We will test heterogenous treatment effects on the following dimensions:
- Baseline measures of pro-sociality among MIs. Note that heterogeneity on this dimension is not obvious. More pro-social MIs may value incentives more or less than less pro-social ones, and the differential marginal value of information to these groups is also not clear ex-ante. We will perform this test with the following variables:
-- Using a vignette-style survey elicitation in the baseline, we have MIs’ ranks of various job attributes (mission, intrinsic motivation, status, career motivation, and signaling). We use the first principal component of these measures, and split the observations on above and below the median of the first eigenvector. This binary will be used as a variable to test heterogeneous treatment effects on.
-- For comparisons with measures used in this literature, we also specify a binary variable for whether an MIs’ WTP for a “mission-oriented” job is above or (weakly) below INR 25,000. This WTP was also elicited through a vignette-style elicitation at baseline.
- Baseline accuracy of MIs’ beliefs about the implementation quality in their jurisdiction. We intend to use this heterogeneity to distinguish between the information and incentive channels of our intervention. Specifically, the intervention has both an information component (by telling MI’s how they are doing), and an incentive component (by letting their supervisors and senior officials know how they are performing). When MI’s have accurate beliefs on their jurisdiction, the main channel of intervention impact will be the incentive channel; when they do not, both channels will matter.
- Some additional measures that we we will also explore heterogeneous treatment effects on, but consider as substantially less important than the ones above:
-- Baseline number of FPSs under MI jurisdiction (above/below median)
-- Baseline share of GPs vs private FPSs under MI jurisdiction (above/below median)
-- Baseline share of rural vs urban FPSs under MI jurisdiction (above/below median)
-- MIs’ confidence in their FPS ratings (above/below median)
Regression specifications:
We will report ITT estimates, which compare average outcomes in treatment and control areas. Our primary outcomes are defined at the beneficiary level, which is the unit at which we will analyze them. Regressions will include fixed effects at the level of the randomization stratum and will be estimated using inverse sampling probabilities as weights. Standard errors will be clustered at the unit of randomization (MI).
We will analyze data monthly as well as pooled across the entire duration of the study, with month fixed effects in the latter specification:
Y_itfmsd = \alpha + \beta_t * treatment_itfmsd + \gamma*X_ifmsd + \epsilson_itfmsd
Y_itfmsd = \alpha + \beta * treatment_itfmsd + \gamma*X_ifmsd + \phi_t + \epsilson_itfmsd
Where i is the individual, f is the FPS, m is the MI, s is the stratum and d is the district. phi_t is a month fixed effect and X_ifmsd is a vector of baseline characteristics of the household that we observe in the administrative data (household size). Standard errors will be clustered at the MI level. We will also conduct randomization inference as a robustness check.

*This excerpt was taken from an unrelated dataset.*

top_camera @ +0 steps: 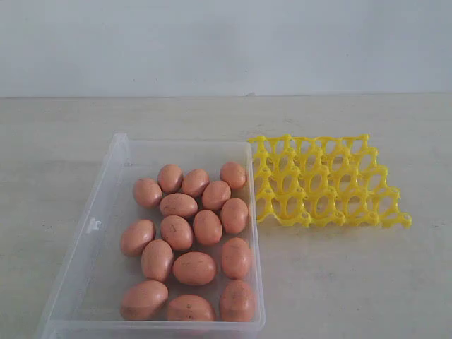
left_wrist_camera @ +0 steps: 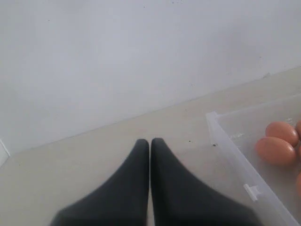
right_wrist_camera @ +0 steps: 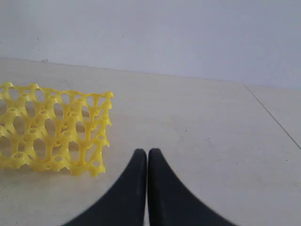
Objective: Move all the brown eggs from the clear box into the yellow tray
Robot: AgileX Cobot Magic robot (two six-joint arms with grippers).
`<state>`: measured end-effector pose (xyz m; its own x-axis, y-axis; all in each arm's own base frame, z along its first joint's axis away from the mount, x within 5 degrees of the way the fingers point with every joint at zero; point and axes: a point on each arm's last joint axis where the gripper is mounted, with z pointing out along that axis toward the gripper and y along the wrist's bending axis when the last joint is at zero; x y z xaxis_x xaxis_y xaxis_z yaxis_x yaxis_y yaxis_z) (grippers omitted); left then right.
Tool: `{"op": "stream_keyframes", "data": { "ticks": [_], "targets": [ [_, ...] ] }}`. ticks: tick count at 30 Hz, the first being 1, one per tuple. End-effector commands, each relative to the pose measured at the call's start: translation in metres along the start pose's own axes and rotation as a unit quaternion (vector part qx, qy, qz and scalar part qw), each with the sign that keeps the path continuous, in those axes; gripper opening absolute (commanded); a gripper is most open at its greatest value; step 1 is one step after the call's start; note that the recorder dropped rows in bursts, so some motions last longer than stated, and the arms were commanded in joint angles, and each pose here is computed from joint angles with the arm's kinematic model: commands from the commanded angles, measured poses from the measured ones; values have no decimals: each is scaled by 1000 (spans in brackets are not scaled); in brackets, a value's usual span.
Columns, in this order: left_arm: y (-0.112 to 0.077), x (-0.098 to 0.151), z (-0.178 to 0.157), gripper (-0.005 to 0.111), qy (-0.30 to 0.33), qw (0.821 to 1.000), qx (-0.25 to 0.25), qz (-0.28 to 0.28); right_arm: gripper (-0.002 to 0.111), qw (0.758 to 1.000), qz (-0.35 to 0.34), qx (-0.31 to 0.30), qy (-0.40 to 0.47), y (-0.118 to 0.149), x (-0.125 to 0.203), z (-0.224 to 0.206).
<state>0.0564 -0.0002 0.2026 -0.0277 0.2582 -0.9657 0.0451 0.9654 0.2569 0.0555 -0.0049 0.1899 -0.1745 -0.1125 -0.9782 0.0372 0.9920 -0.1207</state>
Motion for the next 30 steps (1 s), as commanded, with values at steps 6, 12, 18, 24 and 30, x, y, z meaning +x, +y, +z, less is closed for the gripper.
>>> {"op": "stream_keyframes", "data": {
  "ticks": [6,12,18,24,30],
  "targets": [
    [-1,-2,0,1,-16,1000,3,1,1,1000,1,3,-9,0,-2,0],
    [0,0,0,1,-6,1000,1,9,1,1000,9,1,-27,0,-5,-1],
    [1,6,0,1,27,1000,-4,9,1,963,251,-36,-95,2,-18,-2],
    [2,16,-1,1,87,996,-12,6,1,845,337,-62,-412,-16,-73,-34],
    [2,18,-2,1,93,996,-13,6,1,943,205,-69,-254,-9,-152,8]
  ]
}}
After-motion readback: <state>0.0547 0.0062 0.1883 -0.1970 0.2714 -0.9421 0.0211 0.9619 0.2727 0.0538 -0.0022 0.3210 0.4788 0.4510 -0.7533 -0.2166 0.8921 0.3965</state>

In addition, we will also report quantile regressions, with quartiles specified based on both baseline and endline performance indicators at the FPS level.

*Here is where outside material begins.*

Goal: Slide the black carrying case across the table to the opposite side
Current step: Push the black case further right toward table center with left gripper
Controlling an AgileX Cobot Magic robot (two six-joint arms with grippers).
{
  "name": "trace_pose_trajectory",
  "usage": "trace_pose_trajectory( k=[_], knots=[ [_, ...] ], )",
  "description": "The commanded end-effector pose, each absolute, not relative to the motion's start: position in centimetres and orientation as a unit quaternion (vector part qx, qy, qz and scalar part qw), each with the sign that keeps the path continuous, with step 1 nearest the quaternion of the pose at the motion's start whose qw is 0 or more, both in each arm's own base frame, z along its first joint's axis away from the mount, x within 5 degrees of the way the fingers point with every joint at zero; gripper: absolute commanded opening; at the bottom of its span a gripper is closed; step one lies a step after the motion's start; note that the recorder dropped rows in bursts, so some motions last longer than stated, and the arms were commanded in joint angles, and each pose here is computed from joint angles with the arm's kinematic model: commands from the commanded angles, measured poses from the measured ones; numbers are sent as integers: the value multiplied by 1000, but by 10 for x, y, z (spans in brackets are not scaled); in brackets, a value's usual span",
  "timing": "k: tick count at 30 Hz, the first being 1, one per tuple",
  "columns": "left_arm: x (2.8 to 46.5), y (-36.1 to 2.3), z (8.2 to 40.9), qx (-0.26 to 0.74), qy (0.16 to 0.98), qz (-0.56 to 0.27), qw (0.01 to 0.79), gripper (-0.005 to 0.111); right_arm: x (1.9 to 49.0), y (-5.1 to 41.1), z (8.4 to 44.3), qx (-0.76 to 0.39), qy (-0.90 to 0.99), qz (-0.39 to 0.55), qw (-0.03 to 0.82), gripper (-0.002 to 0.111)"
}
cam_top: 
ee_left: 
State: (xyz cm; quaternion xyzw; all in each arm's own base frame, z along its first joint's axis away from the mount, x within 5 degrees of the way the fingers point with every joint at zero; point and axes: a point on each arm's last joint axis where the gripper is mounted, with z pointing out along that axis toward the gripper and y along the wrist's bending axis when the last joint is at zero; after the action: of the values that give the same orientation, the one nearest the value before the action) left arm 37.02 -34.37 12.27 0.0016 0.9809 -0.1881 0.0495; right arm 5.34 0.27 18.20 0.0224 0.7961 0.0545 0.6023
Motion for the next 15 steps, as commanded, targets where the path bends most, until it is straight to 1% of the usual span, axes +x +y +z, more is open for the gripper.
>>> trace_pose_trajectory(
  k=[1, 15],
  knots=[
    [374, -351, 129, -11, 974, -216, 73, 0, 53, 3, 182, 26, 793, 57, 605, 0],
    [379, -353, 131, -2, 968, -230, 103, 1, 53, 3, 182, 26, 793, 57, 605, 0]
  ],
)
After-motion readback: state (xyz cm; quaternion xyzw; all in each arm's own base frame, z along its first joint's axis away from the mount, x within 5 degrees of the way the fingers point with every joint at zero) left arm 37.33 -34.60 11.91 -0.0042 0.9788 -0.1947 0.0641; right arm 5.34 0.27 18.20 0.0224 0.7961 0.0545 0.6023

For the outcomes at the MI and FPS level regs:
Y_jtsd = \alpha + \beta * treatment_jtmsd + \gamma*X_ifmsd + \phi_t + \epsilson_jtsd
Y_jtsd = \alpha + \beta * treatment_jtsd + \gamma*X_jsd + \phi_t + \epsilson_jtsd
Where j is the MI or FPS owner, s is the stratum and d is the district. phi_t is a month fixed effect and X_ifmsd is a vector of baseline characteristics of the household that we observe in the administrative data (household size). Standard errors will be clustered at the MI level for the FPS level regressions. We will also conduct randomization inference as a robustness check.